Accordingly our case against Deutsche Bank involves the conflicts of interest that Deutsche Bank faced in advising both Dole with respect to financing and strategic transactions and Murdock on his buyout of Dole’s public stockholders. With respect to Murdock, we sought to prove that he paid an unfairly low price for the public stockholders’ Dole shares and that the process through which he engineered and effected his buyout did not adequately protect the public stockholders’ interests.
The trial was the culmination of nearly two years of hard-fought, multi-faceted litigation. After the Court determined in 2013 that the buyout transaction could close without impacting the stockholders’ right to seek damages in a trial, Kessler Topaz and its co-counsel sought and reviewed hundreds of thousands of pages of defendants’ documents and took the sworn depositions of more than 20 individuals. Additionally, our case was litigated, and ultimately tried, alongside statutory appraisal actions, in which several former Dole stockholders refused to accept the $13.50 per share buyout price and opted, instead, to seek a court-determined “fair value” for their Dole shares. Plaintiffs opposed and defeated defendants’ efforts to have the case thrown out before trial, while achieving unopposed class certification for Dole’s former stockholders.
Because of how Delaware law operates, it was the defendants’ burden at trial to prove that the transaction was procedurally and financially — i.e., “entirely” — fair to the former Dole stockholders. Yet, the plaintiffs still had the burden to prove the aiding and abetting claims against Deutsche Bank as well as show the class’ entitlement to a specific damages award.
The Court heard live trial testimony from 12 witnesses, including Mr. Murdock, Dole executives, former Dole directors and advisors, financial experts, and four representatives of Deutsche Bank. More than 2,000 documents were put into evidence as well. Excepting only our financial expert, whom we called to testify on the issue of damages, all of the other witnesses were called by the defendants. Because of the burdens of proof and the Court’s reluctance to require a single witness to be called to the stand multiple times during a trial, unlike many trials where one side presents its case and then another party takes its turn, each party in this case was looking to prove its case at all times through the trial.
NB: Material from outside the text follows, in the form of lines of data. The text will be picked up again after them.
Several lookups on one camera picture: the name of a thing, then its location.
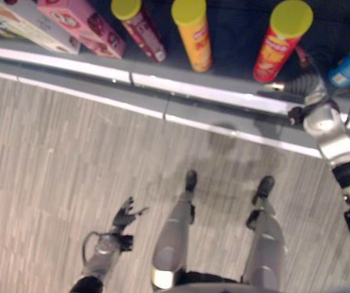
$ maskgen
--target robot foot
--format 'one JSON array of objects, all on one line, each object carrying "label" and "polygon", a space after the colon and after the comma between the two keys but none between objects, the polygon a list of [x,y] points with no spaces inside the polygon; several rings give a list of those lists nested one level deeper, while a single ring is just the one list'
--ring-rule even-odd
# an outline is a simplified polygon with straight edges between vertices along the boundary
[{"label": "robot foot", "polygon": [[252,198],[252,204],[255,205],[258,198],[267,198],[274,187],[275,179],[272,176],[265,176],[259,183],[258,190]]},{"label": "robot foot", "polygon": [[197,172],[194,170],[189,170],[186,175],[186,191],[194,192],[194,189],[198,182]]}]

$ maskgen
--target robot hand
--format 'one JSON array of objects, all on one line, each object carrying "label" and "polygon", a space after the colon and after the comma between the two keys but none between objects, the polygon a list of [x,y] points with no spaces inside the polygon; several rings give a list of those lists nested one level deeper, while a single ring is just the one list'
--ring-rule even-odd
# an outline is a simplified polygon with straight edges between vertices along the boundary
[{"label": "robot hand", "polygon": [[135,221],[137,216],[143,215],[148,211],[148,208],[143,208],[134,214],[130,214],[129,212],[133,209],[133,203],[134,200],[130,197],[119,209],[119,212],[116,214],[114,221],[112,222],[113,233],[117,231],[121,233],[128,225]]},{"label": "robot hand", "polygon": [[[112,222],[112,228],[108,233],[92,231],[86,236],[82,245],[84,268],[70,293],[103,292],[104,284],[111,276],[120,254],[133,249],[133,236],[123,235],[123,230],[133,223],[137,216],[144,214],[148,210],[148,208],[143,208],[139,212],[130,214],[130,211],[133,209],[133,203],[132,197],[126,200],[116,214]],[[97,236],[98,241],[93,256],[87,260],[86,245],[92,236]]]}]

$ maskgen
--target store shelf
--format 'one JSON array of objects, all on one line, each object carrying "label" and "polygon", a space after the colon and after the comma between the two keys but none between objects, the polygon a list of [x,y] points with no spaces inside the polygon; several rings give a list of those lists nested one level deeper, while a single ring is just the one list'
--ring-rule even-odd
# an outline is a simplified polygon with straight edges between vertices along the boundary
[{"label": "store shelf", "polygon": [[[97,0],[99,11],[127,42],[123,60],[98,57],[84,48],[78,56],[56,54],[29,41],[0,39],[0,77],[318,156],[312,139],[285,120],[287,112],[300,106],[303,98],[268,92],[252,77],[269,14],[278,0],[263,5],[240,2],[209,1],[214,64],[206,73],[191,70],[170,16],[171,1],[146,1],[169,52],[168,58],[157,64],[109,13],[110,2]],[[315,21],[301,45],[325,73],[350,51],[350,5],[334,7],[327,14],[322,5],[311,5],[316,7]],[[301,73],[293,55],[277,80],[289,81]],[[336,88],[327,86],[330,93],[337,93]],[[350,108],[350,87],[344,90],[346,93],[334,96],[343,119]]]},{"label": "store shelf", "polygon": [[180,98],[81,74],[0,60],[0,77],[108,104],[168,122],[319,157],[314,140],[287,119],[208,101]]}]

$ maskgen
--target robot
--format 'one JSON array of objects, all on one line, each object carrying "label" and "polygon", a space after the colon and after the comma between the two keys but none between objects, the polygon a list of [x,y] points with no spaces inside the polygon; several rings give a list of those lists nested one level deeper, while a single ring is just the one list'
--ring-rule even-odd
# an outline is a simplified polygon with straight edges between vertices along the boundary
[{"label": "robot", "polygon": [[[342,189],[344,201],[350,206],[350,133],[341,119],[338,105],[329,98],[321,78],[305,91],[305,96],[305,106],[290,111],[290,120],[293,124],[302,124],[316,140],[322,157]],[[252,199],[254,210],[246,225],[254,231],[254,238],[239,281],[186,270],[188,234],[195,217],[192,199],[196,185],[197,173],[188,171],[184,192],[173,207],[156,243],[151,269],[153,289],[165,293],[278,292],[286,248],[282,230],[274,218],[274,209],[268,201],[274,186],[273,177],[267,176],[261,180]],[[95,254],[89,261],[84,261],[82,277],[71,292],[102,293],[105,278],[121,252],[131,250],[131,236],[122,236],[122,231],[144,210],[128,214],[129,205],[130,201],[121,208],[110,233],[99,235]],[[345,212],[345,219],[350,231],[350,209]]]},{"label": "robot", "polygon": [[[132,197],[127,199],[116,214],[112,228],[107,233],[90,232],[82,244],[82,269],[81,276],[70,290],[70,293],[102,293],[105,292],[104,285],[111,277],[120,254],[124,251],[133,249],[133,236],[123,235],[125,228],[133,223],[137,216],[143,215],[148,208],[143,208],[134,214],[130,213],[133,209],[134,200]],[[86,260],[86,244],[92,236],[97,236],[98,240],[95,246],[93,256]]]}]

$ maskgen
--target gray floor
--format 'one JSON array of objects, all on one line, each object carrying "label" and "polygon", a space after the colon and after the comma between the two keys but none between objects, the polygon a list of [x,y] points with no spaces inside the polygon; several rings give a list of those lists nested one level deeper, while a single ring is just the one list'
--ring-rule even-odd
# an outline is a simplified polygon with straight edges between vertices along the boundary
[{"label": "gray floor", "polygon": [[82,238],[105,231],[130,195],[151,211],[128,230],[135,249],[109,292],[151,292],[154,243],[189,168],[200,175],[189,269],[239,279],[250,198],[271,174],[288,246],[282,290],[350,285],[346,206],[322,161],[0,79],[0,292],[67,292]]}]

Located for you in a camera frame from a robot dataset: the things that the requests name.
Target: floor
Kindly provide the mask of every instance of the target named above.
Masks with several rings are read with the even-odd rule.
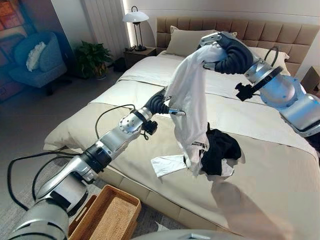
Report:
[[[121,73],[110,72],[105,80],[78,79],[71,84],[56,83],[52,96],[43,89],[27,88],[24,92],[0,103],[0,239],[4,239],[24,211],[10,198],[7,189],[7,167],[18,157],[42,152],[44,139],[59,123],[72,116],[88,102],[111,87]],[[39,168],[51,157],[17,162],[12,170],[12,188],[16,195],[31,206],[31,184]],[[98,193],[99,186],[91,185],[90,194]],[[159,212],[143,206],[134,236],[184,226]]]

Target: white cushion
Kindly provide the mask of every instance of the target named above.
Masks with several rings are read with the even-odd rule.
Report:
[[[43,41],[41,41],[39,44],[35,45],[35,47],[29,52],[25,64],[29,72],[32,72],[33,70],[39,68],[39,58],[45,47],[46,44]]]
[[[202,37],[218,32],[217,30],[180,30],[176,26],[170,26],[171,40],[166,49],[166,54],[174,54],[186,57],[197,50]]]
[[[266,48],[261,48],[261,47],[249,47],[250,50],[252,50],[258,57],[265,59],[265,56],[267,54],[267,52],[269,51],[269,49]],[[272,64],[274,58],[276,56],[276,51],[272,50],[269,54],[268,57],[266,58],[266,62],[268,64]],[[278,57],[273,65],[274,68],[281,66],[283,68],[281,74],[282,75],[287,75],[287,76],[291,76],[290,72],[287,69],[285,60],[289,59],[290,57],[288,56],[288,54],[286,54],[285,52],[279,51],[278,53]]]

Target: wicker basket
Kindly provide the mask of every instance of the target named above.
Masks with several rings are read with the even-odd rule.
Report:
[[[128,240],[137,226],[140,210],[138,198],[106,185],[69,239]]]

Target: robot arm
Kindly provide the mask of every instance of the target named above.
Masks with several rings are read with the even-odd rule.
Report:
[[[222,74],[244,74],[252,83],[236,85],[236,95],[241,101],[252,98],[260,91],[262,101],[279,111],[281,117],[303,138],[320,134],[320,100],[306,94],[299,81],[291,76],[281,75],[280,66],[271,67],[228,32],[216,32],[204,36],[199,48],[218,44],[227,57],[219,62],[205,62],[203,67]]]
[[[8,239],[67,239],[69,216],[77,212],[88,196],[82,181],[91,184],[96,180],[98,173],[139,137],[142,130],[152,135],[158,125],[151,121],[154,114],[185,115],[183,111],[164,105],[163,99],[161,92],[156,93],[144,107],[120,119],[118,126],[81,155],[73,157],[40,188],[35,205],[21,218]]]
[[[199,48],[210,44],[220,45],[227,57],[219,62],[204,62],[204,68],[219,73],[244,74],[252,83],[246,86],[240,83],[235,87],[241,101],[260,91],[264,103],[277,109],[296,133],[304,138],[319,138],[320,101],[316,96],[306,94],[299,81],[282,76],[281,67],[272,68],[227,32],[203,37]],[[118,126],[83,154],[75,156],[40,188],[35,206],[21,218],[9,239],[67,239],[68,215],[73,215],[88,195],[82,180],[90,184],[97,179],[98,173],[119,156],[142,129],[152,135],[157,129],[157,123],[151,121],[155,113],[185,115],[183,111],[165,106],[163,95],[157,93],[143,108],[120,119]]]

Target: tufted headboard
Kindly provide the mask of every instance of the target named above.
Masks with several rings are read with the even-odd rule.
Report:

Kessler Topaz lawyers cross-examined four of the 11 defense witnesses and provided substantial assistance during co-counsel’s cross examinations. Reflecting their deep preparation for trial, the Kessler Topaz trial team was repeatedly able to find documents in the midst of testimony that tended to prove the factual points that the plaintiffs were looking to make for the Court.
Following trial, Kessler Topaz and its co-counsel have presented the Court with in-depth post-trial briefs, summarizing the law and the facts as proved at trial, and the defendants have done the same. In the end, plaintiffs contend that Murdock massively underpaid for the former public stockholders’ Dole shares, while the defendants contend that Murdock actually overpaid the former public stockholders. The Court will hear final arguments on July 2, 2015, and issue its decision and verdict, likely by October 2015. Regardless of the outcome, this case shows the firm’s willingness and ability to litigate cases through trial if necessary to achieve benefits for public company stockholders.